Here’s how the second half started Thursday at the Stroh Center: Toledo’s first five possessions included three turnovers, one on a charging foul, and two missed shots.

Then Juice Brown hit a 3-pointer and UT’s halftime lead grew by three points to 42-23.

The Falcons, building on an atrocious first half, seemed completely out of it.

But it would take another Brown jumper more than 16 minutes later to bring the Rockets from behind — yes, behind — and it would take a jumper from the left of the key with 3.2 seconds left by Rian Pearson to snap a tie and win it, 60-58.

“Our second-half composure wasn’t very good,” said Toledo coach Tod Kowalczyk. “I was really disappointed with our starting five early in the half, and it set the tone for the rest of the game.

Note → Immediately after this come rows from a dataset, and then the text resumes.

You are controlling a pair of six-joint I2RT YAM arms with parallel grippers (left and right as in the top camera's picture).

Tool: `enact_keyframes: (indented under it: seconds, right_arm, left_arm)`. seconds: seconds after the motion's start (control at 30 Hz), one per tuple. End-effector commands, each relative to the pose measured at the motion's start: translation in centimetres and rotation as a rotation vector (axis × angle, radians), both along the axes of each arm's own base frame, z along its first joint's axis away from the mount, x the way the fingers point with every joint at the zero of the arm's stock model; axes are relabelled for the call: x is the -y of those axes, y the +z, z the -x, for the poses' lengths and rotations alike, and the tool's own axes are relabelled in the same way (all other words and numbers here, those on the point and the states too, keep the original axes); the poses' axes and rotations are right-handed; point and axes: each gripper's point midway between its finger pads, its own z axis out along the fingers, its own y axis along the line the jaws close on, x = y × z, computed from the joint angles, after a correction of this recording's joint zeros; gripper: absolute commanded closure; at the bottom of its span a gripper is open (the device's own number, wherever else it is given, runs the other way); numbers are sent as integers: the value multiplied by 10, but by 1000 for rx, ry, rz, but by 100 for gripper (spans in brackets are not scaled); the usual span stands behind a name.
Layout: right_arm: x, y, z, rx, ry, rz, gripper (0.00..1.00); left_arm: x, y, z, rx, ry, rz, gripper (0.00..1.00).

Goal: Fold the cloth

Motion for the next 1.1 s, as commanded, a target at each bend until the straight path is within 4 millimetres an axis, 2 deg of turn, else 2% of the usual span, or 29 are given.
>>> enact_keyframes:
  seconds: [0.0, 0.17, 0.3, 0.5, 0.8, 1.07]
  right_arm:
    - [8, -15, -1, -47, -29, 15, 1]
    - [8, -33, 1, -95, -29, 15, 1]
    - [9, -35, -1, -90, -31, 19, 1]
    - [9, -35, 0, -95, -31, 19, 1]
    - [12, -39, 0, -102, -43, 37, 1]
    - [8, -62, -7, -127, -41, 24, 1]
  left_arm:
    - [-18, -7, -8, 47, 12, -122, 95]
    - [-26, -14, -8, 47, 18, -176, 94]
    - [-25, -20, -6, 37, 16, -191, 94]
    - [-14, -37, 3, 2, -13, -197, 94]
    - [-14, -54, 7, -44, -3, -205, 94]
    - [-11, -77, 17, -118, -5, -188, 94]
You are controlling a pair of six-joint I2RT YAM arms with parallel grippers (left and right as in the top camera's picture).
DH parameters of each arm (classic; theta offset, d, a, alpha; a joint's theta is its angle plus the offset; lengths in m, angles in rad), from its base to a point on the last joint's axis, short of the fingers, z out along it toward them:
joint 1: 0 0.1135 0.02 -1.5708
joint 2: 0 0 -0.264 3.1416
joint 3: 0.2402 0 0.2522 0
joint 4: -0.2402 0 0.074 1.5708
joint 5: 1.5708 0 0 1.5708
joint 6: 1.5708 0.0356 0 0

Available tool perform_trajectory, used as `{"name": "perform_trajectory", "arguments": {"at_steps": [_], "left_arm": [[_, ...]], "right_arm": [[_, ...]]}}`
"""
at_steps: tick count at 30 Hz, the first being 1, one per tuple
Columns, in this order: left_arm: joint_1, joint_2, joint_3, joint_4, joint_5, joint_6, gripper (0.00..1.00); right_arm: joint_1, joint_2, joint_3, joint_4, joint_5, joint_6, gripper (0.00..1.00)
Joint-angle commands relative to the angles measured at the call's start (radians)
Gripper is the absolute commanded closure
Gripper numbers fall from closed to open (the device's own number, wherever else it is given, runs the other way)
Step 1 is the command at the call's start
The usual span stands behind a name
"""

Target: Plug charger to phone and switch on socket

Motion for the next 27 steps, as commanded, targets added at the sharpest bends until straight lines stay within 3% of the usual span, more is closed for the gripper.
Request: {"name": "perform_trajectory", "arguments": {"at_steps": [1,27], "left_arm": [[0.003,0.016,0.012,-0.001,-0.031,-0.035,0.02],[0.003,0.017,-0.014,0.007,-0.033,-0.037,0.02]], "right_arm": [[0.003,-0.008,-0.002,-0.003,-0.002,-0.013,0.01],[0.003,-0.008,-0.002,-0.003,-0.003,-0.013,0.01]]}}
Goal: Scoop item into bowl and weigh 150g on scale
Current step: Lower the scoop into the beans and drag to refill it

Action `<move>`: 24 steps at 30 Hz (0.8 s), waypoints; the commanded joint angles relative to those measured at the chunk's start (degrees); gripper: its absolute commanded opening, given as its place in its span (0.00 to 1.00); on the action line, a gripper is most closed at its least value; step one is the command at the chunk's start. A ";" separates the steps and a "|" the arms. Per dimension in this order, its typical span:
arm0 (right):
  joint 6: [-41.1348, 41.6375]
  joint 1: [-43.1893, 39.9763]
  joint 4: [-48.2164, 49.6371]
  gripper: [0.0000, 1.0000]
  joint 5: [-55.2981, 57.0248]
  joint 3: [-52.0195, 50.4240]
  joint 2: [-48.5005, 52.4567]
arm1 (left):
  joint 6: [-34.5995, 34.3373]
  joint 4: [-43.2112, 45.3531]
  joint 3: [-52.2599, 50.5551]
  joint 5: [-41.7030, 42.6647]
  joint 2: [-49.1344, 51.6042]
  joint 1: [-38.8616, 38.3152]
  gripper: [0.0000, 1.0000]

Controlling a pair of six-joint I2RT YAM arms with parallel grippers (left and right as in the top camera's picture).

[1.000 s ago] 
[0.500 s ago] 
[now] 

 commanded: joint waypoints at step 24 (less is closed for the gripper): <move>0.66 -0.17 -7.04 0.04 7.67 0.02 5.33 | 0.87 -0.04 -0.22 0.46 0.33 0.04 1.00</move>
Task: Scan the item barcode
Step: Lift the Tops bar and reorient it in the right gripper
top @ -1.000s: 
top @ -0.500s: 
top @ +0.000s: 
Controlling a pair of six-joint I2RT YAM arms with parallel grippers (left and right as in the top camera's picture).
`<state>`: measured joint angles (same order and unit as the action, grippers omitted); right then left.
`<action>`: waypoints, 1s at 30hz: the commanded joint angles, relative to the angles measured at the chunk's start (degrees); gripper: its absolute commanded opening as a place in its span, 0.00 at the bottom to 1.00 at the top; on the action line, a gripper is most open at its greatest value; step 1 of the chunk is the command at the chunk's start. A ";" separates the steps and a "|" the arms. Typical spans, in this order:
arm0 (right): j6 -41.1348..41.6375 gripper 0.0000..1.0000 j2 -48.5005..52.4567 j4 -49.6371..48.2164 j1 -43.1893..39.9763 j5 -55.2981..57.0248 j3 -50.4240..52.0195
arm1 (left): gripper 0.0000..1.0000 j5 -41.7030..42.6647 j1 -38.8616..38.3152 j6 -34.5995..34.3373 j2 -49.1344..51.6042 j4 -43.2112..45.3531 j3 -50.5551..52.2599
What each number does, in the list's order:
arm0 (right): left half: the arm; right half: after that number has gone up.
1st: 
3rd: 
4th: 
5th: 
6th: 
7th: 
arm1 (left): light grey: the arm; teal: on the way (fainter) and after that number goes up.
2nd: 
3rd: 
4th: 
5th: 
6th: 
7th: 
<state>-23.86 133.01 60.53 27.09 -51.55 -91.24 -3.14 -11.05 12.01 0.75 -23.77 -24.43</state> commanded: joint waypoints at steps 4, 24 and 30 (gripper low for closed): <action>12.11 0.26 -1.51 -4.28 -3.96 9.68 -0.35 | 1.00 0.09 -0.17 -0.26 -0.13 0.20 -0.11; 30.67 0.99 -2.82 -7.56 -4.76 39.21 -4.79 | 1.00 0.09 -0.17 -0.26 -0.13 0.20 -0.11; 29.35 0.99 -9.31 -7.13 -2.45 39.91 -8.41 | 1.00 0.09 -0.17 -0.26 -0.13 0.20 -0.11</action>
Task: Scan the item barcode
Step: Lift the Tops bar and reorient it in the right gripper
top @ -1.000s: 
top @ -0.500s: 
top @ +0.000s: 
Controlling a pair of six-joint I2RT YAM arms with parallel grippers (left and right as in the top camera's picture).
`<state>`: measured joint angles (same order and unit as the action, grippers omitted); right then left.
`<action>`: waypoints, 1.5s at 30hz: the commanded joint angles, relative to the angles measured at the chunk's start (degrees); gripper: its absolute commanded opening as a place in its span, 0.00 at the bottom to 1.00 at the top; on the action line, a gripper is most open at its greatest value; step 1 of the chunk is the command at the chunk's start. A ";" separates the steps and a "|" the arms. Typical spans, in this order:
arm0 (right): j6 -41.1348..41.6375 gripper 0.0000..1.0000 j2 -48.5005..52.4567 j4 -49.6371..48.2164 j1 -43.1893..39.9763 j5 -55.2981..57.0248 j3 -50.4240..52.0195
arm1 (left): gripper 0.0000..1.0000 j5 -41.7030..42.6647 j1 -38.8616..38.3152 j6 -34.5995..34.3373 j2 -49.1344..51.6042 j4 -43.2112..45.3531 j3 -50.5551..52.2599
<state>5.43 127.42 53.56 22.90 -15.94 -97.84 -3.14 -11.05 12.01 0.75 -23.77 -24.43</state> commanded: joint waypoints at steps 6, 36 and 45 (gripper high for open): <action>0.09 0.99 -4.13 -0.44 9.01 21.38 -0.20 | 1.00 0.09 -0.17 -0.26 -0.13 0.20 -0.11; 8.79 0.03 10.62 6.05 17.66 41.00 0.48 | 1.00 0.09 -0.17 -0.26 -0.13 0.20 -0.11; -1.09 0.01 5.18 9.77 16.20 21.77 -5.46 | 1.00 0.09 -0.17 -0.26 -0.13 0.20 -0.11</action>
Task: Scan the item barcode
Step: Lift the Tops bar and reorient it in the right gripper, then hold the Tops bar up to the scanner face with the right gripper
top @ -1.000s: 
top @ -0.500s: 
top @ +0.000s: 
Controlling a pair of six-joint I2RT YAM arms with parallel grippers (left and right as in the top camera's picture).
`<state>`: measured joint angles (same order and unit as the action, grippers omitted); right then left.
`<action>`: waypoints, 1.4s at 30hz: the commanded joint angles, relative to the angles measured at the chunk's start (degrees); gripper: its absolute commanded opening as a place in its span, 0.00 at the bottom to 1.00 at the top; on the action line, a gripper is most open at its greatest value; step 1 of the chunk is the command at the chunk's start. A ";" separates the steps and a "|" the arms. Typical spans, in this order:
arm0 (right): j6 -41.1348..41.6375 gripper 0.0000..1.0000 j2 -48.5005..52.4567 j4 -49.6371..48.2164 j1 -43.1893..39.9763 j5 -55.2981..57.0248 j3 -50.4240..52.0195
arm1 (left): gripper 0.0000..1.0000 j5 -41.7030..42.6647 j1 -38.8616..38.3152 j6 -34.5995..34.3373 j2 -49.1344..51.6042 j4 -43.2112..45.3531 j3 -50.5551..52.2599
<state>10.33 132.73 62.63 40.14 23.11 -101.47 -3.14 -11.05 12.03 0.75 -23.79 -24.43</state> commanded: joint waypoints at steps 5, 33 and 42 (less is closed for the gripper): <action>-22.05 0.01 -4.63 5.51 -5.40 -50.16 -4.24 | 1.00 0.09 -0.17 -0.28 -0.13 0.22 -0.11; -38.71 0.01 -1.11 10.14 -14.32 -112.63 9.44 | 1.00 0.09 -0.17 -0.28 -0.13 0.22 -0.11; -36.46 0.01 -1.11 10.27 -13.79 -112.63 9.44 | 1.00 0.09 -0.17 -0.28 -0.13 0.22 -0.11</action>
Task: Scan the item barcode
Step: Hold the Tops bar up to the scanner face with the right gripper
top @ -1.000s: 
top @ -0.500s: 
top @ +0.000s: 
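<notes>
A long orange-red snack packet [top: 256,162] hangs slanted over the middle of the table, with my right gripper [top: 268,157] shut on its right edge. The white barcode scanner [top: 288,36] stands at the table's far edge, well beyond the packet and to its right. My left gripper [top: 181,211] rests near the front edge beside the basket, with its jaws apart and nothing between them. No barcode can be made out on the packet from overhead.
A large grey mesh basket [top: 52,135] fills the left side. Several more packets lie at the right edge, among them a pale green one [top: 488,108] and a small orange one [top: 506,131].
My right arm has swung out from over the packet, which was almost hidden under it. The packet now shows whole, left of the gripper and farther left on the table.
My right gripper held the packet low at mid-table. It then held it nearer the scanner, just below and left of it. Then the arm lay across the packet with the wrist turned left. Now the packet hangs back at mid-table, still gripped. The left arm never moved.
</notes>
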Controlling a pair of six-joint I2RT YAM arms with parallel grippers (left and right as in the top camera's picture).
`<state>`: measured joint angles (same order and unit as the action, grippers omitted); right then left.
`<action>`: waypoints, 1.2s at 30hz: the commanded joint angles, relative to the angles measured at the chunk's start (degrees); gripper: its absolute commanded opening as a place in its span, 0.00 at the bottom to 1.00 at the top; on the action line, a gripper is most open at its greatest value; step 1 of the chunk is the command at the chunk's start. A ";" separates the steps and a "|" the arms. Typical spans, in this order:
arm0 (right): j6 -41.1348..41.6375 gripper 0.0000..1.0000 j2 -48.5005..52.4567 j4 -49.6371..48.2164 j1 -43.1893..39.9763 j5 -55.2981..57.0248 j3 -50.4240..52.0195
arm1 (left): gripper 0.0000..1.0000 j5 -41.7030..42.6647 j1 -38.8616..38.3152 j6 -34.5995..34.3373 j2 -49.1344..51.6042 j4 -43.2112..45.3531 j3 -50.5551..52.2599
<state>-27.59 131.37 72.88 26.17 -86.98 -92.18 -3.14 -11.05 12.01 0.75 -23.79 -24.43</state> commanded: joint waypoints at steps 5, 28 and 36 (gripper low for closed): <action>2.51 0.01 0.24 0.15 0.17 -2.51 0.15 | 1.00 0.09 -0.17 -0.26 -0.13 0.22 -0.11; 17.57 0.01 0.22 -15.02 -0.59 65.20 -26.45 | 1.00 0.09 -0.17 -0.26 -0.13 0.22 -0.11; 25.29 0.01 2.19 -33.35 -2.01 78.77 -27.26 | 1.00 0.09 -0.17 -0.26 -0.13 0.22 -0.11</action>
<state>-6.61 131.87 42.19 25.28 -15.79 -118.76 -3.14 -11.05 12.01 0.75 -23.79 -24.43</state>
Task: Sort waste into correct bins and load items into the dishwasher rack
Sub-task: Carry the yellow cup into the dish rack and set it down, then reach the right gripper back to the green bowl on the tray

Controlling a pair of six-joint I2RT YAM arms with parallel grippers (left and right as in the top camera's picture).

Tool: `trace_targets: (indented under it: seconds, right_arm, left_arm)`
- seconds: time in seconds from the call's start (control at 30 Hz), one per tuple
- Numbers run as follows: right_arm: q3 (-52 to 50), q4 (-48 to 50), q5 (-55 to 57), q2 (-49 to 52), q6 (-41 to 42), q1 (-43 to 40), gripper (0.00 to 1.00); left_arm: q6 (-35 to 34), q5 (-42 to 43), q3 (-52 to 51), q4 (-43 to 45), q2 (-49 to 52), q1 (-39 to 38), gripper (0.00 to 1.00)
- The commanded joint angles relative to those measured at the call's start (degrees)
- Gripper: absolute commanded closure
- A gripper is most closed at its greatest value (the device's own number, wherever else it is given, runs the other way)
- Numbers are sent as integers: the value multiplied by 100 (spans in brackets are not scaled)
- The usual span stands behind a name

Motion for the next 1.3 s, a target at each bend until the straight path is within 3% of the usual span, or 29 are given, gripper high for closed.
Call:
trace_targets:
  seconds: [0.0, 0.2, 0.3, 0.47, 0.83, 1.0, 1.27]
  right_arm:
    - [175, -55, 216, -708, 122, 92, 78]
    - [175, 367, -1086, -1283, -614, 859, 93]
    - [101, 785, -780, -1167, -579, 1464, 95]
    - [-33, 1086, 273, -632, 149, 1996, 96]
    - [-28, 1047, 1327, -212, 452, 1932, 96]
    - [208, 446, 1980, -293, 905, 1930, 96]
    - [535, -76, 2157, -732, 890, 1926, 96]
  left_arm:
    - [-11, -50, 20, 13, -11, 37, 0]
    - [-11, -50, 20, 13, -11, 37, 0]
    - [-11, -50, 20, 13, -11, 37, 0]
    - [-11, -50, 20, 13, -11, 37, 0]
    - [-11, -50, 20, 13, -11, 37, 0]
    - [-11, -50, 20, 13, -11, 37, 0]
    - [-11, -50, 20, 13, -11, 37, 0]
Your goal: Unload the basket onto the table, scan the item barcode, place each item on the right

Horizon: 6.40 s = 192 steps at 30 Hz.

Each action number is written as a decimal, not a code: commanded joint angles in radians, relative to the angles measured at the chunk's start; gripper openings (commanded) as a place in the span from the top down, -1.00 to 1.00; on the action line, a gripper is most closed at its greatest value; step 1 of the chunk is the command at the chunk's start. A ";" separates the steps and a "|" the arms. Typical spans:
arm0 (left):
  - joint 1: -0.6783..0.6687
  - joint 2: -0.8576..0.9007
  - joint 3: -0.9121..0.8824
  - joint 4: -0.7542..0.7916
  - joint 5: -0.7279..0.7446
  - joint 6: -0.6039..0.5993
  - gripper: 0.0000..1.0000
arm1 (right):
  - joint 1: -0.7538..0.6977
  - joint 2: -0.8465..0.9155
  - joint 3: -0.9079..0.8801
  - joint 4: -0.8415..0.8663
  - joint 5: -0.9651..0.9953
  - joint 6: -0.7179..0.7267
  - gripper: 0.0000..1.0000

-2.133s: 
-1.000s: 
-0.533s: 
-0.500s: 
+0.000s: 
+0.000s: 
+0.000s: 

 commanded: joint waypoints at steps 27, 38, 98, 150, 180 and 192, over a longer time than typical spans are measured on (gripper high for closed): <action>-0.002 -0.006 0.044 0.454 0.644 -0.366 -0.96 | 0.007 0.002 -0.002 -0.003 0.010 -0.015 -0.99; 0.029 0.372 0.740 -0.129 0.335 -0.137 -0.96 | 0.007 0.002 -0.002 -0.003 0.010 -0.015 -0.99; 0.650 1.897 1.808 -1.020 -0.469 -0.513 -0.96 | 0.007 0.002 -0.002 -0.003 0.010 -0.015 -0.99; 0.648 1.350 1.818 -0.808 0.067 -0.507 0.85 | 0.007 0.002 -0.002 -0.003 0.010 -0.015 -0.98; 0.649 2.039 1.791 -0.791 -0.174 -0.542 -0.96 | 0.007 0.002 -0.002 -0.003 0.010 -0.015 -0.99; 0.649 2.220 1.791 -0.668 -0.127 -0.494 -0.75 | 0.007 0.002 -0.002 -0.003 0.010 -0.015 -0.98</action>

“We’re walking out of here with a win, but honestly I don’t feel too good about it.”

Yes, that was the winning coach.

Imagine how Louis Orr feels. This marks the second time in as many games against UT this season that Orr’s Falcons got buried early, answered with inspired play, then lost at the horn.

A 3-pointer by BG’s Anthony Henderson with 2:45 to play erased all of Toledo’s once-substantial lead, pulling the Falcons even at 56-56 and about blowing the roof off the Stroh Center, which hosted the fourth-largest men’s crowd in its short history.

Cameron Black, who was tremendous at the high post for BG, then made a free throw for the lead with 1:39 left.

But as quickly as Mr. Mo jumped on the Falcons’ back, he jumped right back off.

With the lead and the ball, BG’s Jehvon Clarke made a terrible decision and tried an awkward shot in transition, using almost none of the now short game clock. Later, Spencer Parker could have jacked up the pressure on the Rockets, but he made just one of two free throws and it was tied to set up Pearson’s last-second heroics.

It’s the way things go for BG. There just is no getting over the hump.